### Task
Under this line is a listing; return exactly the lines starting at the one with "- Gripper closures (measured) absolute" and running down to the one with "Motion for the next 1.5", and leave out its pictures.

### Provided records

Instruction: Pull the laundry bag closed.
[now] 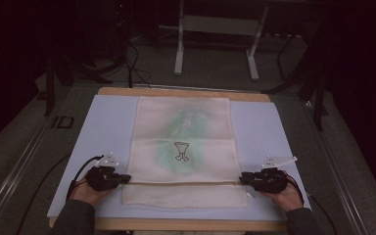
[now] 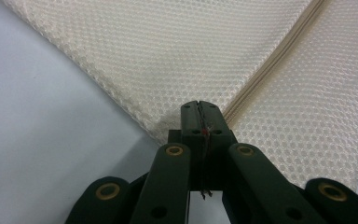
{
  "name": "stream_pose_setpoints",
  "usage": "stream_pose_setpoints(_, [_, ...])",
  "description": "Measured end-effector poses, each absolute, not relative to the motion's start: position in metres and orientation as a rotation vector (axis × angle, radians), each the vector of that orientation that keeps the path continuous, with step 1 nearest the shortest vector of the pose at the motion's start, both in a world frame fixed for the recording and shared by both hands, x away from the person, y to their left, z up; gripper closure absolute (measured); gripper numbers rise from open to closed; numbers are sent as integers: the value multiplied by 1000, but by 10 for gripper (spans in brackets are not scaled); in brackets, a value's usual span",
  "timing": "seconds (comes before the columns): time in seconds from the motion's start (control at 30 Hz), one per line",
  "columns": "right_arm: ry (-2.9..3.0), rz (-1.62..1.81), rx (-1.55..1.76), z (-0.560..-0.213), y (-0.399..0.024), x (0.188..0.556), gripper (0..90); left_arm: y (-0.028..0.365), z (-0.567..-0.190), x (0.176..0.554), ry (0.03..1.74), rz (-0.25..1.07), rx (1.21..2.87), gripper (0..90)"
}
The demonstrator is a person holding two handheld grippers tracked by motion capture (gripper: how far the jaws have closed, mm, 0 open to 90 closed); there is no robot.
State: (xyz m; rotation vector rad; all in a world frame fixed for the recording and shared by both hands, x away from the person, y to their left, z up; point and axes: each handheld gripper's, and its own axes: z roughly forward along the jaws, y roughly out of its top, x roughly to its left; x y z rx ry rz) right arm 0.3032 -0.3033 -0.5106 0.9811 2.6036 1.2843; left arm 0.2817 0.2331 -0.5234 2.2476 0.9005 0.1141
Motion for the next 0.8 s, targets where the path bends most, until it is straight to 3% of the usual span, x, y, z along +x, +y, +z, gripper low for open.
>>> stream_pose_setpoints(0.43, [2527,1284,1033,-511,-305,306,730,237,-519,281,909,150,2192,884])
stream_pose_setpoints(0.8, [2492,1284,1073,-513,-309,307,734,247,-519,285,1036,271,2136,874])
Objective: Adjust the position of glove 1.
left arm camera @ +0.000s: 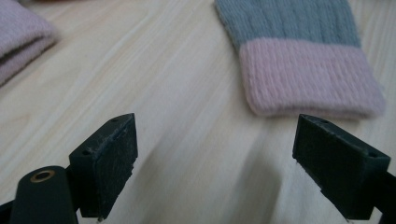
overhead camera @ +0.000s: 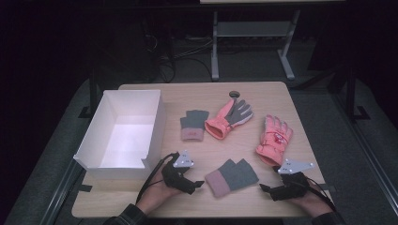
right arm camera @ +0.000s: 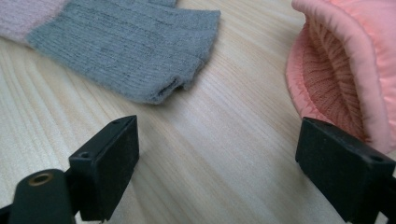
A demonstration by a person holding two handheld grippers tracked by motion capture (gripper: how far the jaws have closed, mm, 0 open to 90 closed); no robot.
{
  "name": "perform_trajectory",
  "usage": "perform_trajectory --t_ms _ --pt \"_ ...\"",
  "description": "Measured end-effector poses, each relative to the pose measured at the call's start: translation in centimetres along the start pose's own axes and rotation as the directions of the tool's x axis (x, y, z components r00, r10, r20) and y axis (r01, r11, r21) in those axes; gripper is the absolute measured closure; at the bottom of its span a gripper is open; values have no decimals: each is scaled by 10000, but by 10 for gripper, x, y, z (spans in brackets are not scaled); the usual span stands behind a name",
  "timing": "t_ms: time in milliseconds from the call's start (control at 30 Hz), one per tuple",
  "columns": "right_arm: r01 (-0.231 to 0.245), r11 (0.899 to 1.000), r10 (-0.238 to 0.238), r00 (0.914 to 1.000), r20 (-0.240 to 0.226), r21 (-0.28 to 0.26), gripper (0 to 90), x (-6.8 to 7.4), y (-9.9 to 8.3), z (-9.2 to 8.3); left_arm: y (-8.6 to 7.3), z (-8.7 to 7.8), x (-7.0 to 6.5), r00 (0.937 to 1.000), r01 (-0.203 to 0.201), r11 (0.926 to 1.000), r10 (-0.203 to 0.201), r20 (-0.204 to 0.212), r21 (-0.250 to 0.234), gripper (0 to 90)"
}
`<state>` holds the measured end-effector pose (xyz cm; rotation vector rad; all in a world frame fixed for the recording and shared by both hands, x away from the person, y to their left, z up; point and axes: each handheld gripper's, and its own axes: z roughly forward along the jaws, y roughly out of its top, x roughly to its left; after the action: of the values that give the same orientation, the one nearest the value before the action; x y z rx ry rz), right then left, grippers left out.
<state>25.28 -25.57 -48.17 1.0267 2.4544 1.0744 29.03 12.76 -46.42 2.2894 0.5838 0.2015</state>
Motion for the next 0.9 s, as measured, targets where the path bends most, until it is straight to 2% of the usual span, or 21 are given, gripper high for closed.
perform_trajectory --t_ms 133,233,300,467,533,567,733,800,900 --pt "-89 10000 89 10000 16 11 123 0 0 0 10 0 3 9994 132 9999 -133 -305 -15 139" --pt "-92 10000 92 10000 16 10 122 0 0 0 17 0 7 9981 464 9989 -466 -407 -59 170" --pt "-95 10000 95 10000 16 11 122 0 0 0 23 1 10 9963 568 9984 -570 -641 -52 209" --pt "-108 9999 108 9999 9 18 122 0 0 0 36 0 19 9912 968 9946 -998 -873 -379 266" --pt "-120 9999 120 9999 5 14 123 0 0 0 43 1 25 9859 1128 9924 -1180 -1187 -498 291" --pt "-120 9999 120 9999 5 14 123 0 0 0 43 1 25 9859 1128 9924 -1180 -1187 -498 297" --pt "-127 9999 127 9999 3 7 123 0 0 0 53 4 35 9760 1520 9868 -1586 -1489 -551 335" --pt "-117 9999 117 9999 4 10 124 0 0 0 58 5 40 9718 1558 9864 -1627 -1706 -533 347" --pt "-121 9999 121 9999 4 5 124 0 0 0 65 7 47 9611 1810 9803 -1933 -1972 -790 350"
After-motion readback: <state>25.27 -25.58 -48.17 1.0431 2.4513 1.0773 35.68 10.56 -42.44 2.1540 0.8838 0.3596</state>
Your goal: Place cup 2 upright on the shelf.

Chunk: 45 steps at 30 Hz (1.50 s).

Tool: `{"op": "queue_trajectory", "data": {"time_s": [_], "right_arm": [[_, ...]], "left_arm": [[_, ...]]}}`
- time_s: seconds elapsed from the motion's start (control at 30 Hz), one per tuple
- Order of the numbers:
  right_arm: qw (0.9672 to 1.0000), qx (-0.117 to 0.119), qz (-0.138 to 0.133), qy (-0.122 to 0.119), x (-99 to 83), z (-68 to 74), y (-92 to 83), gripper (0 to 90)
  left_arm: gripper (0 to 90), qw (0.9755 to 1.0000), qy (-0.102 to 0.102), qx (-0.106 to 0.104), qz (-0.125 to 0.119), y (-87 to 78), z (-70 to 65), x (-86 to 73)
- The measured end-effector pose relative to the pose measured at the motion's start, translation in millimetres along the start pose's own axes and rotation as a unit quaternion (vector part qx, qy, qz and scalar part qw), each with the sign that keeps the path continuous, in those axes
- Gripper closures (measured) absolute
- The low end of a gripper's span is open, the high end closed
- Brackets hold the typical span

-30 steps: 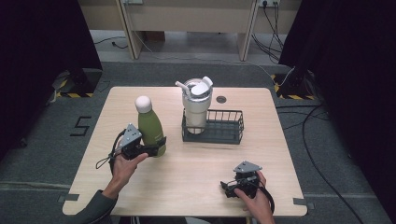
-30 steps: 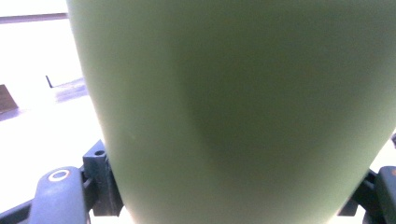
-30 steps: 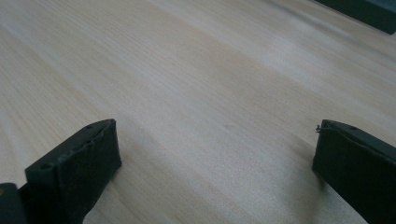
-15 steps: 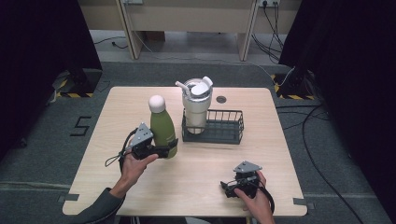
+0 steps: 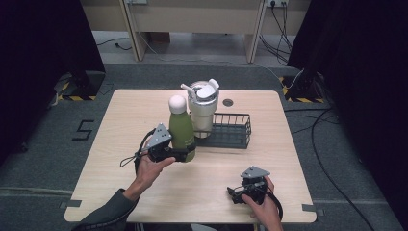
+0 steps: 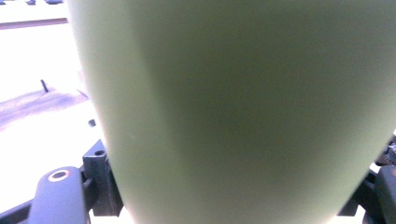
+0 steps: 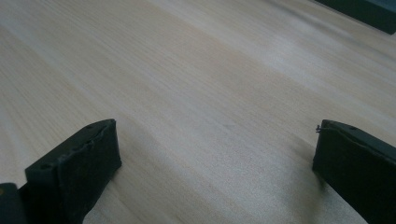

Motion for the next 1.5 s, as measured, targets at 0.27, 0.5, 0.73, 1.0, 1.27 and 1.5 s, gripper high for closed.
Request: {"op": "queue_trajectory", "data": {"time_s": [0.27,0.5,0.73,1.0,1.27,1.5], "right_arm": [[1.0000,0.000,0.001,0.001,-0.1,0.2,-0.1,0.9],[1.0000,0.001,0.000,0.001,0.0,0.4,0.0,0.9],[1.0000,0.000,0.000,-0.001,0.1,-0.1,-0.1,0.9],[1.0000,0.000,0.000,-0.002,0.1,-0.3,-0.1,1.0],[1.0000,0.001,0.001,-0.002,0.1,-0.1,-0.3,1.0],[1.0000,0.001,0.001,-0.002,0.2,-0.1,-0.2,0.9]], "left_arm": [[20.4,0.9998,0.007,-0.016,-0.009,15.9,-17.2,15.9],[20.3,0.9995,0.008,-0.026,-0.014,33.4,-27.4,28.4],[20.4,0.9991,0.016,-0.036,-0.011,51.1,-43.1,36.1],[20.4,0.9986,0.026,-0.043,-0.012,74.1,-58.0,45.3],[20.4,0.9988,0.026,-0.041,-0.012,86.9,-63.4,51.0],[20.4,0.9990,0.021,-0.036,-0.017,99.0,-64.5,59.7]]}}
Point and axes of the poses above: each handheld gripper's, and its own axes: y roughly forward along the jaws, x roughly out of its top, z roughly to its left, the point moved 3 cm from there along y, roughly forward along the jaws, and after that the axes turned 12 degrees about x, right-handed, at the moved point
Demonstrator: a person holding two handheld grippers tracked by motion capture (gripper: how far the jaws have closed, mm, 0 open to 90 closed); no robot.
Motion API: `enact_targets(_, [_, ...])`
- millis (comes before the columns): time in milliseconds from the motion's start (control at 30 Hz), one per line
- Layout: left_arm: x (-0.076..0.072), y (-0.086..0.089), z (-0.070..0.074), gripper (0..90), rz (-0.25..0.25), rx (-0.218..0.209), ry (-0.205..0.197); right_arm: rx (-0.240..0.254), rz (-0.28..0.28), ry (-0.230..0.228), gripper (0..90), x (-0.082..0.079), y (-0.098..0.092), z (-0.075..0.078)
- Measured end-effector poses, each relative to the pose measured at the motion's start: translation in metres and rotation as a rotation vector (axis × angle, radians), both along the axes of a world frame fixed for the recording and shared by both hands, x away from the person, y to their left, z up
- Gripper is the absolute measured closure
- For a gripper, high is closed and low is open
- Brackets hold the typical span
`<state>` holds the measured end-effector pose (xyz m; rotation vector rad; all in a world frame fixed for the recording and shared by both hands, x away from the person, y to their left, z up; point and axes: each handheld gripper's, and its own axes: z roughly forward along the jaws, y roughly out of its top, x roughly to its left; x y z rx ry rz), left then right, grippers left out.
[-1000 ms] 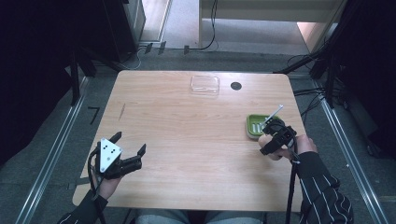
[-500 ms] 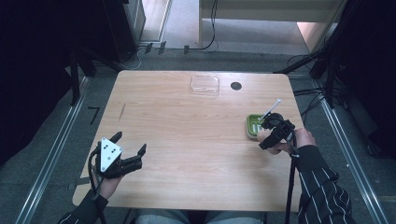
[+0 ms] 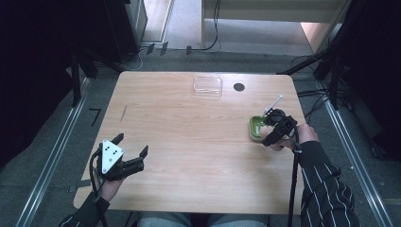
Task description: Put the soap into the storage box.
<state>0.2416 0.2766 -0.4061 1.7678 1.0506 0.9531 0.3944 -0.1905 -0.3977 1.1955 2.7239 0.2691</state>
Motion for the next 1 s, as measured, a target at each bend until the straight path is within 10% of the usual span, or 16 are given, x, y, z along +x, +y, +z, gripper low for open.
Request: enact_targets(1000, [0.000,0.002,-0.001,13.3,0.005,0.007,0.005,-0.008,0.071,-0.016,33.7,0.022,-0.004,0.004])
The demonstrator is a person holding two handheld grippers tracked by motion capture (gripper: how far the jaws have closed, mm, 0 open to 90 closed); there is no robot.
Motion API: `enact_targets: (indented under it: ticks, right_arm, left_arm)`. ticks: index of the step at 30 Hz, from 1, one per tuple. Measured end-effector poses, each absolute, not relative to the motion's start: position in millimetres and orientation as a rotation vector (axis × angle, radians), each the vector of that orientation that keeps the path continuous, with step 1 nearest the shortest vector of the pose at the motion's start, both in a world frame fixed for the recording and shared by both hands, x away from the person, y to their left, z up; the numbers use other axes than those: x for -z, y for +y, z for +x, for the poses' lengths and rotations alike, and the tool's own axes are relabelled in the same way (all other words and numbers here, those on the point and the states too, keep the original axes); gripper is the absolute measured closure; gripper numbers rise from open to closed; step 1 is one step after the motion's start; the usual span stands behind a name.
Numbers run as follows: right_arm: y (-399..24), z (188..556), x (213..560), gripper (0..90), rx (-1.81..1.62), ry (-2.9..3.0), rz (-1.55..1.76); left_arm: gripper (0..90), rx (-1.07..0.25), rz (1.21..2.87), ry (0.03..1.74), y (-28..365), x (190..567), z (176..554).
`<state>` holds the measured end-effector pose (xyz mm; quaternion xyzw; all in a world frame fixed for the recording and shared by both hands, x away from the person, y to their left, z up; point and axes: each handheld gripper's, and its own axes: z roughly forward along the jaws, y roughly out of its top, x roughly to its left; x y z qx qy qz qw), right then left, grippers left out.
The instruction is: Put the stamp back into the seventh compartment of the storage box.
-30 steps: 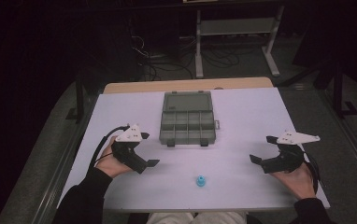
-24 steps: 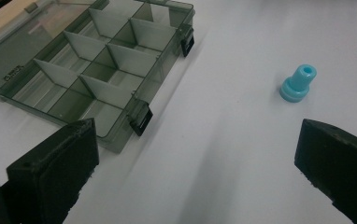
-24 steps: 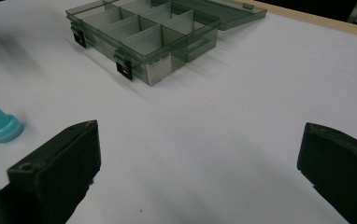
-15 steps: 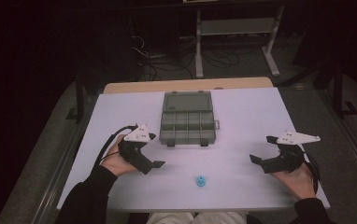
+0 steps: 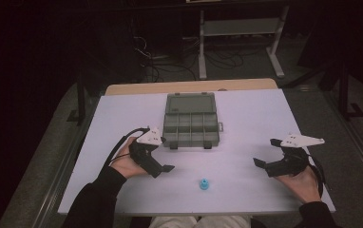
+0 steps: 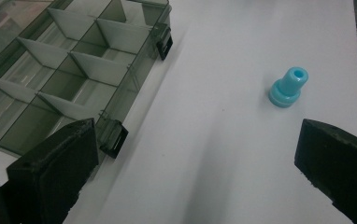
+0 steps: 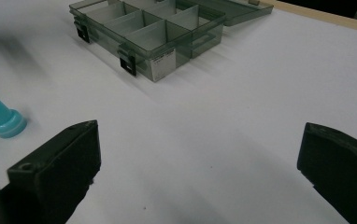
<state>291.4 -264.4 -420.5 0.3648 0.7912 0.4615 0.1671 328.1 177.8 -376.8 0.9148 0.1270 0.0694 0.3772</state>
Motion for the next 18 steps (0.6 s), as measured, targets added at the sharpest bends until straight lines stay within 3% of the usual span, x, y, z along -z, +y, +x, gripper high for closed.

### Exercise result
- Gripper closures (measured) absolute
- The low end of a gripper's span is open, the high end closed
- Brackets hold the typical span

-30 steps: 
-30 steps: 
-30 steps: 
-15 steps: 
+0 steps: 
+0 steps: 
+0 steps: 

Motion for the next 1.5 s, as measured, targets at 0.27, 0.5, 0.73, 1.0, 1.27 and 1.5 s, gripper high for closed.

This exercise requires no further output.